Directions for this task. Transcribe every line of the material below exactly, leaving out the pictures.

--------------------

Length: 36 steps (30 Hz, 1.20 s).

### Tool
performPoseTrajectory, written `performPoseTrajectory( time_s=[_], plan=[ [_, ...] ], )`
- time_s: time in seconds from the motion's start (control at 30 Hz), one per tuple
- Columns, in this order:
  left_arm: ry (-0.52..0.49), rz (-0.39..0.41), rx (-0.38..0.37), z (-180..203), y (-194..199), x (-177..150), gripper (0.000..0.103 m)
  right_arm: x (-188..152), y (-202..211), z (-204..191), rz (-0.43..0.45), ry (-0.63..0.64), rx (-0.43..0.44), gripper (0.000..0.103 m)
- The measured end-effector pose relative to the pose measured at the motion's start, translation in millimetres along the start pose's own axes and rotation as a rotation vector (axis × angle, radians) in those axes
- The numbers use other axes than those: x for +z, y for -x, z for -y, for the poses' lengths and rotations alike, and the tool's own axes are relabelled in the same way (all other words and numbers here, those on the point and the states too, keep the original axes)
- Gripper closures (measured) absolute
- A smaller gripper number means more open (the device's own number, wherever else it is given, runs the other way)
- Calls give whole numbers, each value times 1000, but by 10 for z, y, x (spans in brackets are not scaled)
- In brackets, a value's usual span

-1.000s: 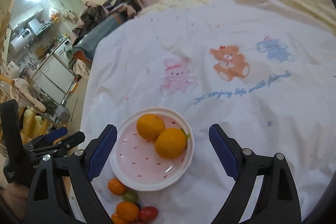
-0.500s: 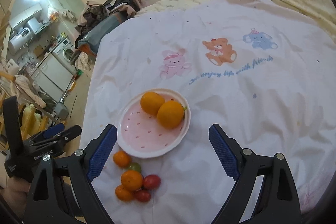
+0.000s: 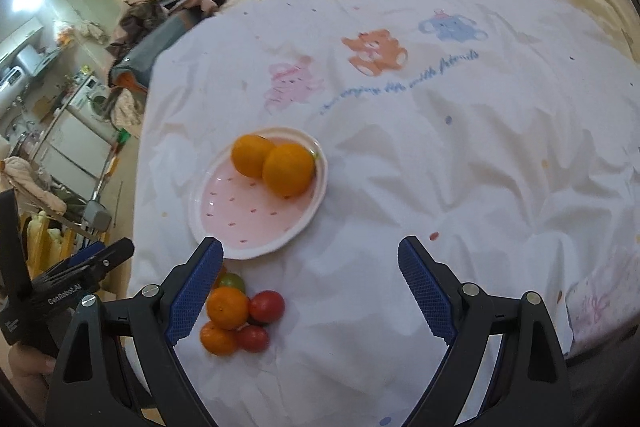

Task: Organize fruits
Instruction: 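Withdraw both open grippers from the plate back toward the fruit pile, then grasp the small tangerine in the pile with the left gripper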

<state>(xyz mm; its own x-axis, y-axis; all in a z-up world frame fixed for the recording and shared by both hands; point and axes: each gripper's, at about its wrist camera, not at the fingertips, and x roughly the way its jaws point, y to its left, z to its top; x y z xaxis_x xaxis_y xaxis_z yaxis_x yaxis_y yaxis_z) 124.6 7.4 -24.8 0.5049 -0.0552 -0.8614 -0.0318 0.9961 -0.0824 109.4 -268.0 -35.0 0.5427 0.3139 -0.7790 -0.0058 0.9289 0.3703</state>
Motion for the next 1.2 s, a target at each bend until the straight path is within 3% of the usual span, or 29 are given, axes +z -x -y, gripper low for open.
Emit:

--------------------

Expected answer.
Length: 36 steps (30 Hz, 1.20 s).

### Tool
performPoseTrajectory, written `performPoseTrajectory( time_s=[_], plan=[ [_, ...] ], )`
- time_s: time in seconds from the motion's start (control at 30 Hz), one per tuple
- Columns, in this order:
  left_arm: ry (-0.52..0.49), rz (-0.39..0.41), rx (-0.38..0.37), z (-180..203), y (-194..199), x (-177..150), gripper (0.000..0.103 m)
  right_arm: x (-188..152), y (-202..211), z (-204..191), rz (-0.43..0.45), ry (-0.63..0.64), rx (-0.43..0.44), gripper (0.000..0.103 m)
- The measured end-effector pose relative to the pose measured at the motion's start, translation in millimetres along the start pose's own axes and rotation as a rotation vector (axis × angle, radians) in those axes
- The numbers use other axes than those: x for +z, y for -x, z for -y, for the poses' lengths and rotations alike, and the tool's own axes are relabelled in the same way (all other words and numbers here, those on the point and the states too, keep the original axes)
- Gripper closures (measured) absolute
- A smaller gripper number means more open (the device's own number, wherever else it is given, runs the other way)
- Calls give whole numbers, each value times 1000, but by 10 for z, y, x (spans in brackets are not scaled)
- In brackets, a value's usual span

-1.000s: 
-0.500s: 
+0.000s: 

Task: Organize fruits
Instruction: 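Withdraw both open grippers from the plate back toward the fruit pile, then grasp the small tangerine in the pile with the left gripper
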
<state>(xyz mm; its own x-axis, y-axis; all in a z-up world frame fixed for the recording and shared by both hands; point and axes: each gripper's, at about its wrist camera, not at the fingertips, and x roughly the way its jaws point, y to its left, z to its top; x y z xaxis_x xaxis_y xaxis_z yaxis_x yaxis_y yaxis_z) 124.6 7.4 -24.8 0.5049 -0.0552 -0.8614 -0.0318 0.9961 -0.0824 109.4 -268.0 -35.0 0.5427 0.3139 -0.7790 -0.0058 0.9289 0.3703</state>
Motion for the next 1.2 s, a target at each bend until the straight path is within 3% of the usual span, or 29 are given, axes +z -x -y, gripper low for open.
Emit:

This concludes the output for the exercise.